Start of MATERIAL FOR THIS EXERCISE

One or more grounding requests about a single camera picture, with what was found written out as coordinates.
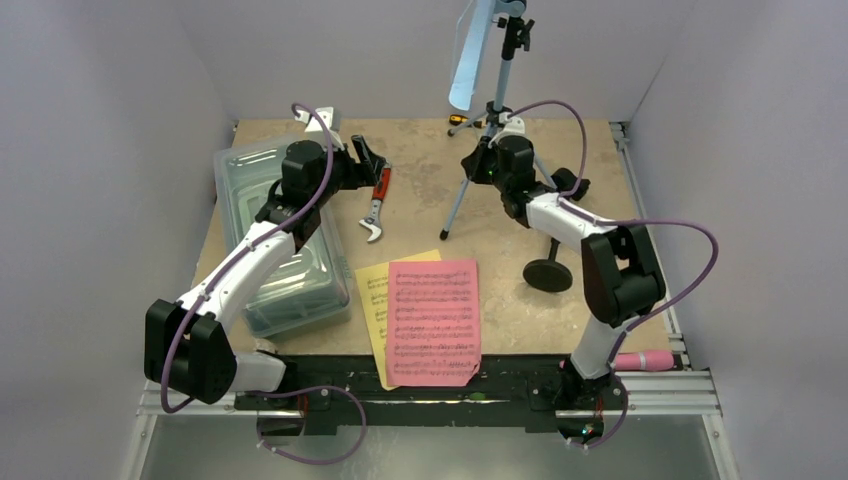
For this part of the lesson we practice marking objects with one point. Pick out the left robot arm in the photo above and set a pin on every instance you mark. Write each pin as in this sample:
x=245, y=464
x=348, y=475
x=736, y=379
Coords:
x=186, y=344

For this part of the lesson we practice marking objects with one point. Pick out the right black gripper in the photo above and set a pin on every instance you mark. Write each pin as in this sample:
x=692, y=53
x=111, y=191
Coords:
x=479, y=162

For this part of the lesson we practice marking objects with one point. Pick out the red handled adjustable wrench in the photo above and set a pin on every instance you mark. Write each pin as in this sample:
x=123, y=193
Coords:
x=371, y=222

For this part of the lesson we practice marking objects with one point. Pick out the yellow sheet music page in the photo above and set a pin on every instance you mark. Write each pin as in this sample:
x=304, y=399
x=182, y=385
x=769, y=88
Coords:
x=372, y=285

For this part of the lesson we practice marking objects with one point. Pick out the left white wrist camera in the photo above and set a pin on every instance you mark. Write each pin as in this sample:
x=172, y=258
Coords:
x=322, y=126

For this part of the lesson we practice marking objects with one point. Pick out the blue perforated music stand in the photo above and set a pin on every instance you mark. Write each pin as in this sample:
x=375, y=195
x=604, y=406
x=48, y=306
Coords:
x=500, y=79

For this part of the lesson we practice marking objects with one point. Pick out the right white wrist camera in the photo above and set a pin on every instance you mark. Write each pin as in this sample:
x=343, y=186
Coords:
x=508, y=125

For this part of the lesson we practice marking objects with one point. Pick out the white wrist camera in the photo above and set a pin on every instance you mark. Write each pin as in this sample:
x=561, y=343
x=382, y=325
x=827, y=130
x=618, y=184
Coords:
x=508, y=125
x=322, y=126

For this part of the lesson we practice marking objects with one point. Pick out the black yellow screwdriver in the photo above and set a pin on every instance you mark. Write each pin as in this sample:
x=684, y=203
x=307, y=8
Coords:
x=456, y=120

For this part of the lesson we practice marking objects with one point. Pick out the clear plastic storage box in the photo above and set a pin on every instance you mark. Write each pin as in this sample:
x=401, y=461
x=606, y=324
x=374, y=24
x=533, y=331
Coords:
x=312, y=290

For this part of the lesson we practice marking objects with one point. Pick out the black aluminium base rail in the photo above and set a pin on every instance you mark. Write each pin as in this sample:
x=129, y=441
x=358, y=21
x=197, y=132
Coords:
x=509, y=391

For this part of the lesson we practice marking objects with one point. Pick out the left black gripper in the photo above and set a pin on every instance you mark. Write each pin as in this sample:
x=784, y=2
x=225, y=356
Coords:
x=358, y=174

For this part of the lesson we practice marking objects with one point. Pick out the black microphone stand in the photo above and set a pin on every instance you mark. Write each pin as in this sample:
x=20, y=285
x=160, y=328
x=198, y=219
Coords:
x=547, y=274

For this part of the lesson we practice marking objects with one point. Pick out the pink sheet music page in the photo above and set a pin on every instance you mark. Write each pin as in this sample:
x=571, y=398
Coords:
x=433, y=323

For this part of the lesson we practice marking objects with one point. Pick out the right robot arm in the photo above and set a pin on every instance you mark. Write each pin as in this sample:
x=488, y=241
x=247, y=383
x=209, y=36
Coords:
x=622, y=280

End of MATERIAL FOR THIS EXERCISE

• WORK REQUEST:
Restate the lines of the records exactly, starting at the first and stopping after the line with "x=245, y=464". Leave out any picture.

• RESULT BELOW:
One or more grounding requests about a single camera picture, with what was found written out as coordinates.
For this part of the lesson we practice marking objects with one point. Pick out the left robot arm in the photo above and set a pin on every instance you mark. Write each pin as in this sample:
x=245, y=464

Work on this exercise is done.